• **Information given**:
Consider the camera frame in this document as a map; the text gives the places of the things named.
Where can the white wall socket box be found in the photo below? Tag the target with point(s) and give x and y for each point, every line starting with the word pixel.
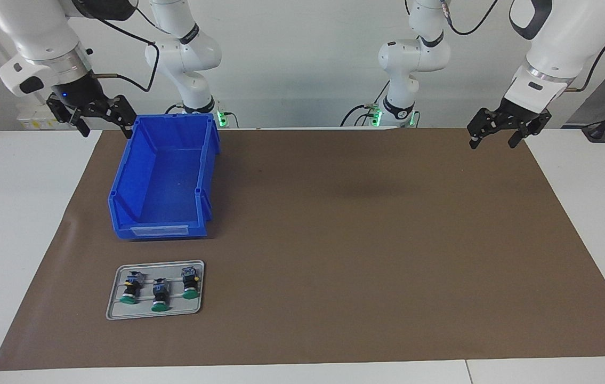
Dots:
pixel 33 120

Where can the brown paper table mat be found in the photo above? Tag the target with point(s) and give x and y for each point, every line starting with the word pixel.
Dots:
pixel 361 266

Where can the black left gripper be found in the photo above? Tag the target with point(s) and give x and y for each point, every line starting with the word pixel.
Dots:
pixel 518 112

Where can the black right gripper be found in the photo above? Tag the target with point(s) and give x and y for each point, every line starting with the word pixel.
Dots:
pixel 79 92

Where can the grey metal tray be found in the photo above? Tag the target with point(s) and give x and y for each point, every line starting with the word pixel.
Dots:
pixel 174 309

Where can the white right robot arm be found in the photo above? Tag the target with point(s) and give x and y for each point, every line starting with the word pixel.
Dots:
pixel 41 32

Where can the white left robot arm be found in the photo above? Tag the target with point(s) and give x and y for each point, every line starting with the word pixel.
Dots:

• **The task**:
Copy out every line of the material above exactly, skipping the pictures.

• **Answer space**:
Consider the camera frame in this document as a map; the text gives the places of the things named.
Where can the white wall socket box be found in the photo below? Tag the target with point(s) and give x and y for each point, every line starting with the word pixel.
Dots:
pixel 33 120

Where can the brown paper table mat be found in the photo above? Tag the target with point(s) and give x and y for each point, every line starting with the word pixel.
Dots:
pixel 361 266

Where can the black left gripper be found in the photo above? Tag the target with point(s) and give x and y for each point, every line starting with the word pixel.
Dots:
pixel 518 112

Where can the black right gripper be found in the photo above? Tag the target with point(s) and give x and y for each point, every line starting with the word pixel.
Dots:
pixel 79 92

Where can the grey metal tray be found in the photo above? Tag the target with point(s) and give x and y for each point, every line starting with the word pixel.
Dots:
pixel 174 309

Where can the white right robot arm be found in the photo above? Tag the target with point(s) and give x and y for each point, every line starting with the word pixel.
Dots:
pixel 41 32

Where can the white left robot arm be found in the photo above? Tag the target with point(s) and give x and y for each point, every line starting with the word pixel.
Dots:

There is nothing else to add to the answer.